REQUIRED WORK: Go through the material and copy each line that includes "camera".
* * * * * * * * *
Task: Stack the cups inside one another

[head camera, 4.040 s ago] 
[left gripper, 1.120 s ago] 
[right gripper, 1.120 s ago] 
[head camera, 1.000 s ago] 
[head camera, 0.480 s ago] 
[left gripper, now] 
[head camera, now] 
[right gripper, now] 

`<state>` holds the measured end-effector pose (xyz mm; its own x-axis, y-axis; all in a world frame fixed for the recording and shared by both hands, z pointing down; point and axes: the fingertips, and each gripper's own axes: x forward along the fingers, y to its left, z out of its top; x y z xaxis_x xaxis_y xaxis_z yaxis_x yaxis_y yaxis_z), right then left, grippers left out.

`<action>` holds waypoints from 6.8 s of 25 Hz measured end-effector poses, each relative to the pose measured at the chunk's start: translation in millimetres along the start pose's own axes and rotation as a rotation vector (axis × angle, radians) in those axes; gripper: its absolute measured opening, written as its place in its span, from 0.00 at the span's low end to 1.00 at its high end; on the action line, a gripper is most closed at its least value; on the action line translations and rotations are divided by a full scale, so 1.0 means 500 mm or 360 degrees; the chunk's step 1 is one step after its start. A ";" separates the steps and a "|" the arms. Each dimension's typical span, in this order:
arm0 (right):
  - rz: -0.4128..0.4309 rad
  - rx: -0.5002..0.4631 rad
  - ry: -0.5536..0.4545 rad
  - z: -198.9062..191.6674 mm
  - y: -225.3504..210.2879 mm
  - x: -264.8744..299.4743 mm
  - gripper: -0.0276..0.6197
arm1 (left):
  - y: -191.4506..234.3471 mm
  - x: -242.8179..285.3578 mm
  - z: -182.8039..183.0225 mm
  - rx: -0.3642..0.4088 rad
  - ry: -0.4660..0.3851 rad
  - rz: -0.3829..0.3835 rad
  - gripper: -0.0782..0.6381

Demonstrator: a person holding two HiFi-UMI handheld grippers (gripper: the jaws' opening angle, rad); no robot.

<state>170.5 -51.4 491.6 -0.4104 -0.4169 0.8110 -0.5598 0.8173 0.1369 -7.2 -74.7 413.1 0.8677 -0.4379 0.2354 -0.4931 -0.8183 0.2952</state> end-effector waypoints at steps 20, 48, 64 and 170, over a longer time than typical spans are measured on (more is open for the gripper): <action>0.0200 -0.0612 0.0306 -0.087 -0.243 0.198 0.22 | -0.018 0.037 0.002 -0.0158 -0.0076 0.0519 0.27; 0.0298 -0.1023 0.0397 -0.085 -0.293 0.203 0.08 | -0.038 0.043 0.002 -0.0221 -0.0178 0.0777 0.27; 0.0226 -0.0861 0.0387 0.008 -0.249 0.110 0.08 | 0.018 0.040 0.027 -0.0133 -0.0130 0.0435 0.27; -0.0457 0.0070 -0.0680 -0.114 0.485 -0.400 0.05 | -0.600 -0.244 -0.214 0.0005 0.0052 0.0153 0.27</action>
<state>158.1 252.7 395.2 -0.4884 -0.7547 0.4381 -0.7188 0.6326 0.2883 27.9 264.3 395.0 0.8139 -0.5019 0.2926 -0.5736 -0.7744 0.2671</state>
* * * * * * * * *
TASK RESULT:
[head camera, 4.040 s ago] 
[head camera, 1.000 s ago] 
[head camera, 0.480 s ago] 
[head camera, now] 

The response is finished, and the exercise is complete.